_Collected data_
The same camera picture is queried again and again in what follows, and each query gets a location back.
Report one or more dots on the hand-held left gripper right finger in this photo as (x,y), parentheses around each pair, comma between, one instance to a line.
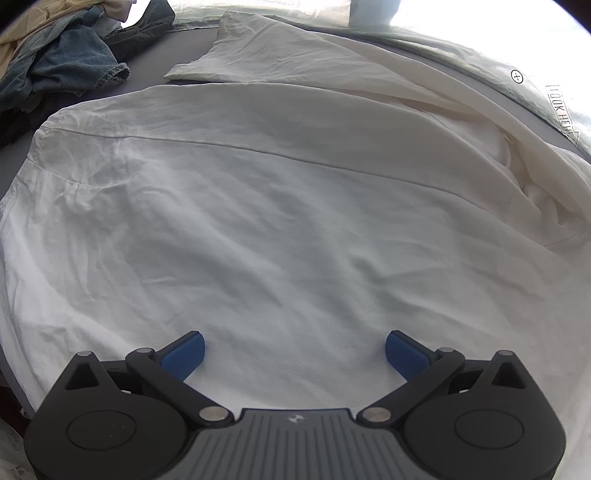
(404,356)

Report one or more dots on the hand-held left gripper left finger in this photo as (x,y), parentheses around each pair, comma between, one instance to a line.
(184,356)

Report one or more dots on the white shirt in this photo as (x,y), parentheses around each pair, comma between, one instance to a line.
(286,221)

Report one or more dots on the blue denim garment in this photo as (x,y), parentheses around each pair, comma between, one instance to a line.
(69,60)

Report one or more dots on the dark navy garment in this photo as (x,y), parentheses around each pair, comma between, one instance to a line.
(147,32)

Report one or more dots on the white printed sheet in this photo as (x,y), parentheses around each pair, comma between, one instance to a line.
(531,50)

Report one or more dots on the cream cloth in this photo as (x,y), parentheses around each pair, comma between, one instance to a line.
(27,23)

_Assignment_
All of the entries need to be copied exactly, minus any pictures.

_Output for this exercise_
The same camera picture is queried again and again in what follows, and each query gets a location back.
Report one or more dots on the hand-held left gripper right finger in this photo as (x,y), parentheses around each pair, comma between, one instance to a line.
(404,356)

Report one or more dots on the hand-held left gripper left finger in this photo as (x,y), parentheses around each pair, comma between, one instance to a line.
(184,356)

Report one or more dots on the white shirt in this photo as (x,y), parentheses around each pair, comma between, one instance to a line.
(286,221)

Report one or more dots on the blue denim garment in this photo as (x,y), parentheses around each pair, comma between, one instance to a line.
(69,60)

Report one or more dots on the dark navy garment in this photo as (x,y), parentheses around each pair, comma between, one instance to a line.
(147,32)

Report one or more dots on the white printed sheet in this photo as (x,y), parentheses around each pair, comma between, one instance to a line.
(531,50)

Report one or more dots on the cream cloth in this photo as (x,y), parentheses around each pair, comma between, one instance to a line.
(27,23)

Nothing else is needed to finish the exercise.